Jimmy looked up very quizzically, for, of course, he felt he was being quizzed, and made a scathing inquiry as to the green that was or was not in his piercing eye. But Denis swore to his golden rivers, and then admitted they were underground, which heightened Jimmy's interest while it restored his faith.

"They're the leads, of course," continued Denis; "and the leads are neither more nor less than rivers of gold, flowing on the bed-rock at heights varying with its height, or, if you like, frozen where they flowed a million years ago. On the whole they flow thin, and you only get so much to the tub; but like other rivers they have their thicker backwaters, and here and there their absolutely stagnant pools; those are their 'pockets' and their 'jewelers' shops,' as they call them—and as we shall call ours one of these days. But it will take time, Jimmy, perhaps weeks and months, before we sink deep enough to begin driving right and left as all the deep sinkers do. If it wasn't for that I should have shown Moseley my hand. He never could have held out, and he would have hindered us who can and will. He was longing to go, and he may be back in Silly Suffolk before we get down deep enough to do much good."
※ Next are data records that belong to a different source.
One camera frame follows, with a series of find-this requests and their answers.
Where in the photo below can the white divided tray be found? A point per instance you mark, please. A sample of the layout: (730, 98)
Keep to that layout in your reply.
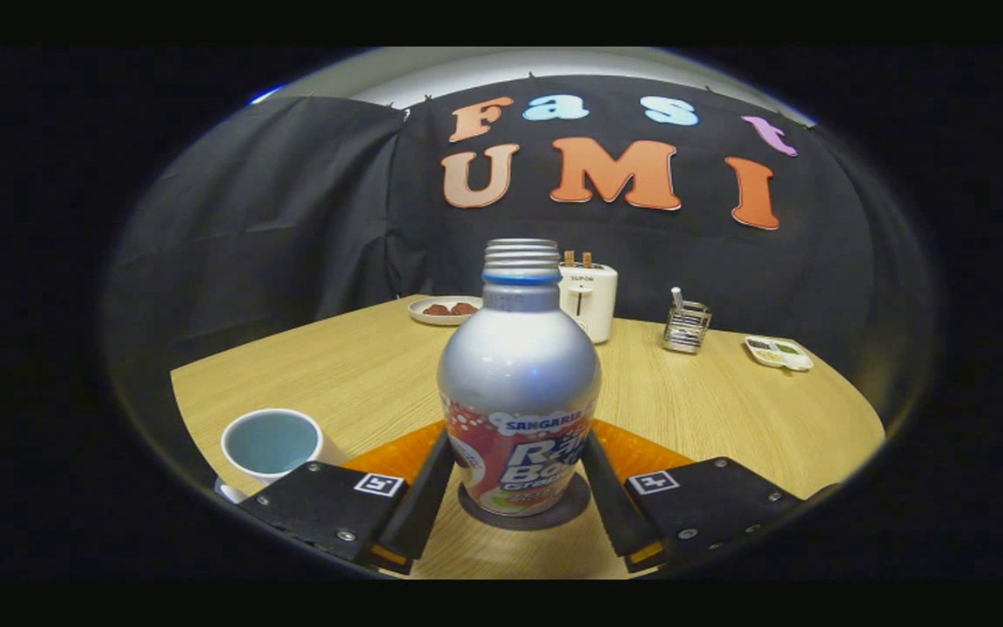
(778, 353)

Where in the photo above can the small round plate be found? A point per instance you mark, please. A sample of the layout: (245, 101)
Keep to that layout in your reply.
(432, 319)

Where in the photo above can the silver juice bottle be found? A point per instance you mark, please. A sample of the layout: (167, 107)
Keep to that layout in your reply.
(519, 374)

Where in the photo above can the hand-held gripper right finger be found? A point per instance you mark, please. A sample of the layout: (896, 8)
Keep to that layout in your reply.
(619, 514)

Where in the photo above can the wooden table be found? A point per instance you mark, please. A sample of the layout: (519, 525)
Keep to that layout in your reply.
(710, 409)

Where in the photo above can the white cup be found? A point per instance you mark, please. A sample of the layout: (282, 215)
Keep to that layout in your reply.
(271, 444)

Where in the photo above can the dark brown round coaster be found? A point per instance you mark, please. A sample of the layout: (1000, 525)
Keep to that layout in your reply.
(575, 505)

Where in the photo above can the white utensil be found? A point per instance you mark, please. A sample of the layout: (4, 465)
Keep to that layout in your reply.
(677, 298)

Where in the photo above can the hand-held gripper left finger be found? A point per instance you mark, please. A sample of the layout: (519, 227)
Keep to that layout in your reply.
(423, 514)

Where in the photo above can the white toaster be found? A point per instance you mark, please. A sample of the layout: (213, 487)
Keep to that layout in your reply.
(597, 300)

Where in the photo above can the red-brown food piece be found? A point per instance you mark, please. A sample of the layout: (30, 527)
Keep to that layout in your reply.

Doherty began to feel consoled for a prospect which could not but chill his younger blood a little. He did not wish to be months in getting to the gold; at any rate he would have preferred not to know that they might be months; but still less did he want Moseley back. He was content therefore to inquire how Denis could know before he went to work that he was sinking in the right place. And in a moment their heads were together again over the map.

"You remember what the squares and blots are?"

"Tents and holes."

"Then don't you see how they follow and fill the red rivers?"

"There's nothing else from bank to bank."

"Well, we've only got to squeeze in between any of them, on the lead we decide on, say Eureka, or Sailor's Gully, wherever there's room to peg out a claim and pitch a tent. Now look up to the top of the map, and tell me if you see that square and blot all by themselves."